Comment

Monday Night Music: Them Crooked Vultures, 'Mind Eraser'

337
Gus4/12/2010 10:28:49 pm PDT

re: #332 Bagua

It’s Stavin’ Chain singing the Ballad of “Batson,” in Lafayette, La.

You can recognize all the faces from that era?

I did a quick search and his real name was Wilson Jones.

On page 22 of the July 1939 issue of Down Beat, Onah L. Spencer wrote that songwriter Richard M. Jones witnessed Stavin Chain (possibly A.K.A. Wilson Jones) playing Boogie Woogie in 1904 at Bully Reynolds’ T P Saloon in Donaldsonville, Louisiana adjacent to Texas & Pacific Railroad camps 21. Moreover, Richard M. Jones indicated that Stavin Chain had traveled from Arkansas.
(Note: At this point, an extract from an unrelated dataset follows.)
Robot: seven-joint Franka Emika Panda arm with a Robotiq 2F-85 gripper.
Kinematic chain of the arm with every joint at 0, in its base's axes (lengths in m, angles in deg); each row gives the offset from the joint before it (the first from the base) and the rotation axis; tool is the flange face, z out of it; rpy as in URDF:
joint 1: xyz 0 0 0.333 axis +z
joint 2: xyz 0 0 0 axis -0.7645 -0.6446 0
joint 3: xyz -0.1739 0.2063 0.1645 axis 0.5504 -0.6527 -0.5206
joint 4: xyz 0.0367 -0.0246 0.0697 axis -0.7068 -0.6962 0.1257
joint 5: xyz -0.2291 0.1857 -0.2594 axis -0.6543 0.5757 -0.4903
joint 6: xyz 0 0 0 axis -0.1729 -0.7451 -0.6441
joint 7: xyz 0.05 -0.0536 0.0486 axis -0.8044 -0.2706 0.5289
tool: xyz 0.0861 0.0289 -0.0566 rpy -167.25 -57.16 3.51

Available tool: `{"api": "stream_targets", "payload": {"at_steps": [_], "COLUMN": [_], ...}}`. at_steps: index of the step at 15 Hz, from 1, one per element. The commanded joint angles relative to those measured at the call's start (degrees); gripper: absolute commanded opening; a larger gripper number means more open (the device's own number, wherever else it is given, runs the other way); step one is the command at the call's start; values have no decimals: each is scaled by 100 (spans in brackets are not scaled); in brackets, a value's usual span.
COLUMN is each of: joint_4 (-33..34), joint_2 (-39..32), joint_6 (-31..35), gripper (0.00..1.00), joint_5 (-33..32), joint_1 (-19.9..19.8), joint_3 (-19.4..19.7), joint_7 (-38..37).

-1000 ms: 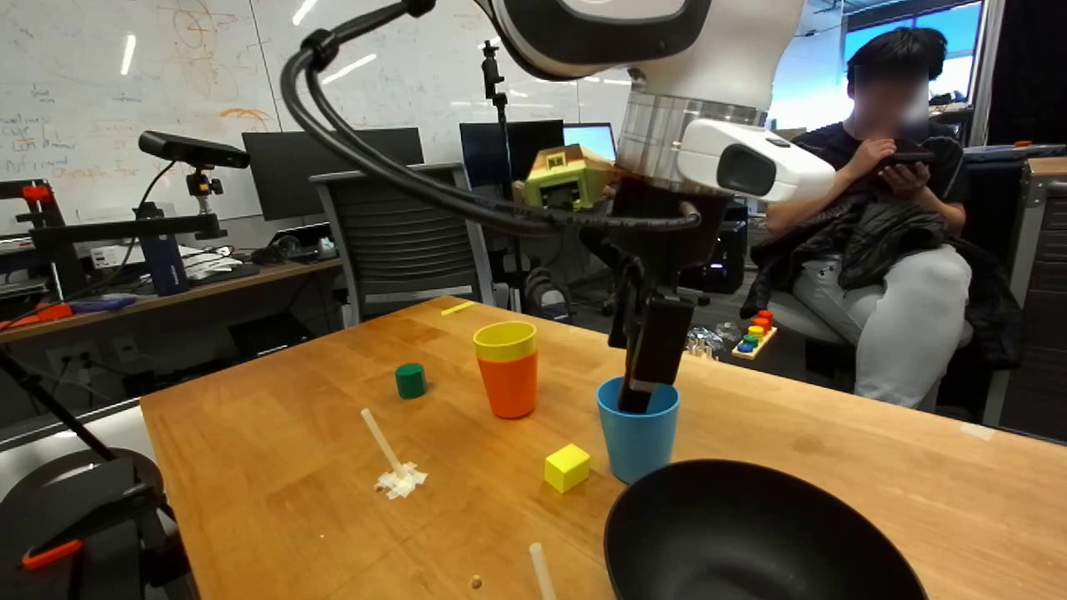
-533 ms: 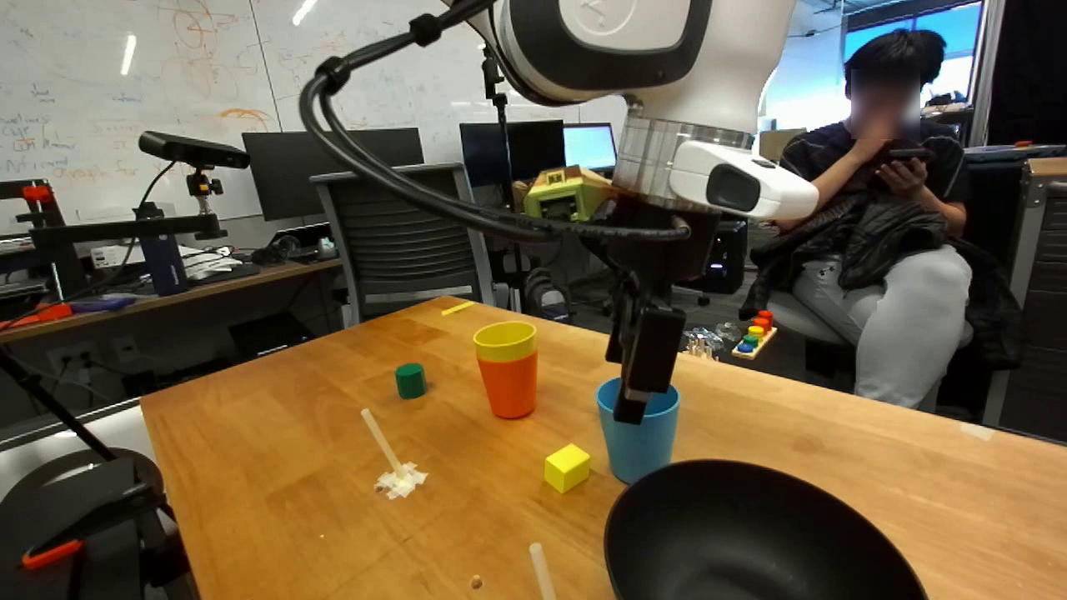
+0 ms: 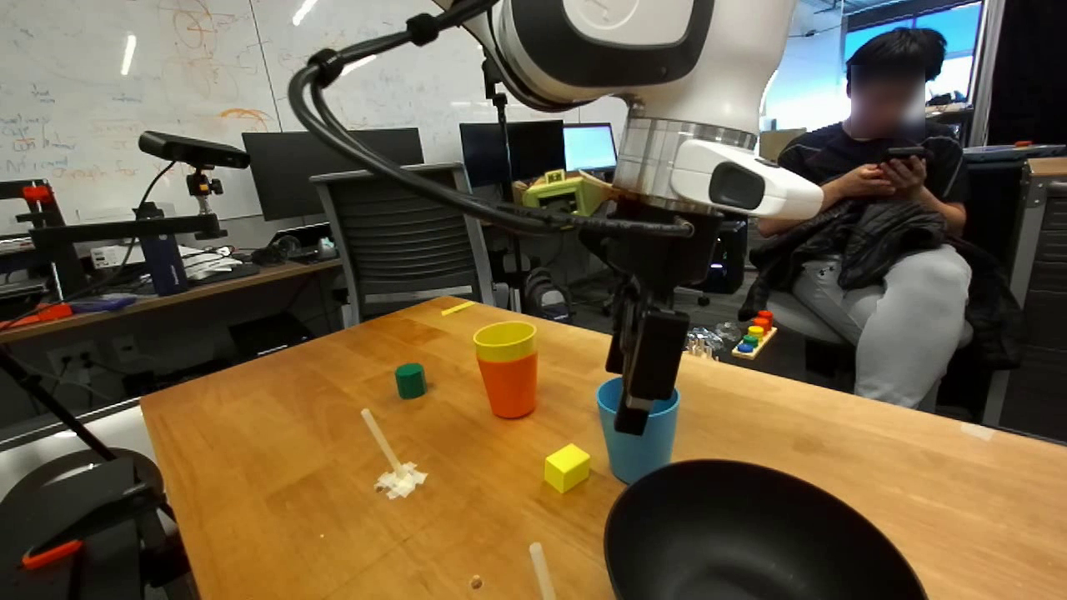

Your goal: Stack the cups

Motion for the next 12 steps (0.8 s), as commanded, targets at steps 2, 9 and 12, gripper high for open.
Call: {"api": "stream_targets", "payload": {"at_steps": [2,9,12], "joint_4": [94,130,63], "joint_2": [-136,-309,-254], "joint_6": [21,32,209], "gripper": [100,70,45], "joint_5": [3,19,152], "joint_1": [6,-39,-88], "joint_3": [-46,-32,-84], "joint_7": [-21,-16,69]}}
Since Stavin Chain was heard in Donaldsonville performing for Texas & Pacific railroad workers, he likely had traveled from Shreveport on the Texas & Pacific line. Prior to Shreveport, Stavin Chain could have come from Texarkana directly, or from Texarkana by way of Marshall. Prior to Texarkana, Stavin Chain could have arrived via the St. Louis, Iron Mountain, and Southern Railroad.
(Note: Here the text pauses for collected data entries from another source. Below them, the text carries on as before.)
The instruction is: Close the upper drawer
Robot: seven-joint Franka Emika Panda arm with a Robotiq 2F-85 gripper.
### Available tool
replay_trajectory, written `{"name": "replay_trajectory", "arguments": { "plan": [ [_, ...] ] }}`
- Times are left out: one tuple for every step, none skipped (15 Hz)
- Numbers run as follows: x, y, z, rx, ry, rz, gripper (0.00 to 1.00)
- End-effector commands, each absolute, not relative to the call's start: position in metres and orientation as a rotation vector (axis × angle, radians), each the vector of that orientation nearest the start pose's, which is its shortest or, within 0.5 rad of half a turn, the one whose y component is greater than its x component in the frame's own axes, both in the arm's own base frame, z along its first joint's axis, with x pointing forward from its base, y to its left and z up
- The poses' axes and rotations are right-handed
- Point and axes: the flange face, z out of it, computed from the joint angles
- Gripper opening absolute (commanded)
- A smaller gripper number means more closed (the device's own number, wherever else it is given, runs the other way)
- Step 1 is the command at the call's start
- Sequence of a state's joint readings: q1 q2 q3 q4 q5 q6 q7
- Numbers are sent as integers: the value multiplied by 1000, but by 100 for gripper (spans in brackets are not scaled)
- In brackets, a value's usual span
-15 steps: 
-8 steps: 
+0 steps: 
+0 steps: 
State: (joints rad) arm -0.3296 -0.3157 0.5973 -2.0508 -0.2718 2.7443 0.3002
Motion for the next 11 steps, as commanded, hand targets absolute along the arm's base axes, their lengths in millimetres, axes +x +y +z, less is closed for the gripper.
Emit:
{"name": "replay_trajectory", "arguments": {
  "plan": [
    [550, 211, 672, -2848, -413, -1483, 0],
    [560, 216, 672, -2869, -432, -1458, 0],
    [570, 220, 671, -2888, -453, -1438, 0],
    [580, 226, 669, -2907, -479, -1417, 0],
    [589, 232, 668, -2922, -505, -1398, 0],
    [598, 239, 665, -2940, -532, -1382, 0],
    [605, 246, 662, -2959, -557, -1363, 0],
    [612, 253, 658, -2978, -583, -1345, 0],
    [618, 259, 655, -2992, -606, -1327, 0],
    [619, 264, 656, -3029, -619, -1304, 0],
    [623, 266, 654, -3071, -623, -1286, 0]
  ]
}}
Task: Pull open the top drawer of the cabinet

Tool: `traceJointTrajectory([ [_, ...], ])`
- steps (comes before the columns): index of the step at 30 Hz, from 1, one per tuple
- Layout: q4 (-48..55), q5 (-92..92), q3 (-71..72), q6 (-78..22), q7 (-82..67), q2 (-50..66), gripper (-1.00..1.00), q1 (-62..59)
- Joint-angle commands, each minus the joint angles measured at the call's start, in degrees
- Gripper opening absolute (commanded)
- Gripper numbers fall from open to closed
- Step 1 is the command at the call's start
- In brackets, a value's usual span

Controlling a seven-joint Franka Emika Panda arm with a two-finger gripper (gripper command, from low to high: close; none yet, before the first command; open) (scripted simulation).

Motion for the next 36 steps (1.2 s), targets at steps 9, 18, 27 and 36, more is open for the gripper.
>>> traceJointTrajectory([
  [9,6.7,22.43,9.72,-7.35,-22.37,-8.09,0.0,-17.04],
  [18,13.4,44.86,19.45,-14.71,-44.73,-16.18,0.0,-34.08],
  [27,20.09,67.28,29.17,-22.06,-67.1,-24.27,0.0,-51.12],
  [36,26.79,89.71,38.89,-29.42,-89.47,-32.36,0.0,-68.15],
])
Since the Texas & Pacific Railroad had built eastward from Marshall, TX to Shreveport, LA, and then to Donaldsonville, and then to New Orleans, it is plausible that the T&P railroad was responsible for bringing Boogie Woogie out of Texas to from Marshall to Shreveport, then to Donaldsonville, and then to New Orleans. (Since 1871, the New Orleans, Mobile, and Chattanooga Railroad had an operational line between Donaldsonville and New Orleans. Thus, upon T & P’s reaching Donaldsonville, Boogie Woogie could have spread quickly to New Orleans. Thus, if we were able to go back in time, following T&P’s railroad route from Donaldsonville towards Texas points back to Shreveport, and from there, back to Marshall. Thus, this is still another line of thought that causes me to regard the Texas & Pacific Railroad as The Boogie Woogie Railroad.